**WHAT IS NEEDED:** Print, exactly and completely, every entry in the data.

Dataset entries:

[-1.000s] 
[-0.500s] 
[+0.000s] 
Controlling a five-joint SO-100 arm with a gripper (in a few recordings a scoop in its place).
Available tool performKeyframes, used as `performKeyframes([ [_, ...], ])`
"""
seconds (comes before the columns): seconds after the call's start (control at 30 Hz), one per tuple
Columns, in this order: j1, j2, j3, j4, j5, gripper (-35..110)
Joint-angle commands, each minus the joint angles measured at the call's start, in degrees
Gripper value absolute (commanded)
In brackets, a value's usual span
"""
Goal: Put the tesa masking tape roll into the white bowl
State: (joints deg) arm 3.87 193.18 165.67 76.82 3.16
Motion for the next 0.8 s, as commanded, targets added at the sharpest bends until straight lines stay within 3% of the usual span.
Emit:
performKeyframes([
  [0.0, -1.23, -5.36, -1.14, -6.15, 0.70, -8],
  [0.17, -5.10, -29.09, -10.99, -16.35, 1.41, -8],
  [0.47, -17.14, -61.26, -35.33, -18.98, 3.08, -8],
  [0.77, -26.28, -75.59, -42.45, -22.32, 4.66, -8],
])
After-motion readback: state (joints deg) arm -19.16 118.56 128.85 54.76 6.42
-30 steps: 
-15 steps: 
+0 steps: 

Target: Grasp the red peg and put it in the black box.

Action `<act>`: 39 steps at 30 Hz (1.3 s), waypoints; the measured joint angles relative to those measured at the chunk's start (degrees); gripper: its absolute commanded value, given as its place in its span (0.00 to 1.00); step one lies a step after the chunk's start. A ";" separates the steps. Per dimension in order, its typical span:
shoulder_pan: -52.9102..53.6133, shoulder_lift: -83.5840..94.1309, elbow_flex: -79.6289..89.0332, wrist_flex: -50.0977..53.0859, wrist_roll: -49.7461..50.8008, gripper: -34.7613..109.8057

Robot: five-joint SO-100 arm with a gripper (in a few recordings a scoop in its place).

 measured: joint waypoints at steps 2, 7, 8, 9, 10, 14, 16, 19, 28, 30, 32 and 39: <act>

**RESPONSE AREA:**
[-1.000s] 
[-0.500s] 
[+0.000s] 
Controlling a five-joint SO-100 arm with a gripper (in a few recordings a scoop in its place).
Available tool performKeyframes, used as `performKeyframes([ [_, ...], ])`
"""
seconds (comes before the columns): seconds after the call's start (control at 30 Hz), one per tuple
Columns, in this order: j1, j2, j3, j4, j5, gripper (-35..110)
Joint-angle commands, each minus the joint angles measured at the call's start, in degrees
Gripper value absolute (commanded)
In brackets, a value's usual span
"""
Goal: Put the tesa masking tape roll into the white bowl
State: (joints deg) arm 3.87 193.18 165.67 76.82 3.16
Motion for the next 0.8 s, as commanded, targets added at the sharpest bends until straight lines stay within 3% of the usual span.
Emit:
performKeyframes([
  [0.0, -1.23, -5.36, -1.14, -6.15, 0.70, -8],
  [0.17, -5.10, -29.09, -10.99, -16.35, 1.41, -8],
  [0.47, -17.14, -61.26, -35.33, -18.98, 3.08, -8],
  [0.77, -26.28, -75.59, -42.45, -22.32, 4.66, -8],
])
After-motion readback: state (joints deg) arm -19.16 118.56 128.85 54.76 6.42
-30 steps: 
-15 steps: 
+0 steps: 

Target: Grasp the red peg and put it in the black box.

Action `<act>`: 39 steps at 30 Hz (1.3 s), waypoints; the measured joint angles relative to those measured at the chunk's start (degrees); gripper: its absolute commanded value, given as its place in its span (0.00 to 1.00); step one lies a step after the chunk's start. A ";" separates the steps. Per dimension in order, its typical span:
shoulder_pan: -52.9102..53.6133, shoulder_lift: -83.5840..94.1309, elbow_flex: -79.6289..89.0332, wrist_flex: -50.0977..53.0859, wrist_roll: -49.7461..50.8008, gripper: -34.7613..109.8057

Robot: five-joint SO-100 arm with a gripper (in a few recordings a scoop in its place).

 measured: joint waypoints at steps 2, 7, 8, 9, 10, 14, 16, 19, 28, 30, 32 and 39: <act>

No additional lines are needed for this answer.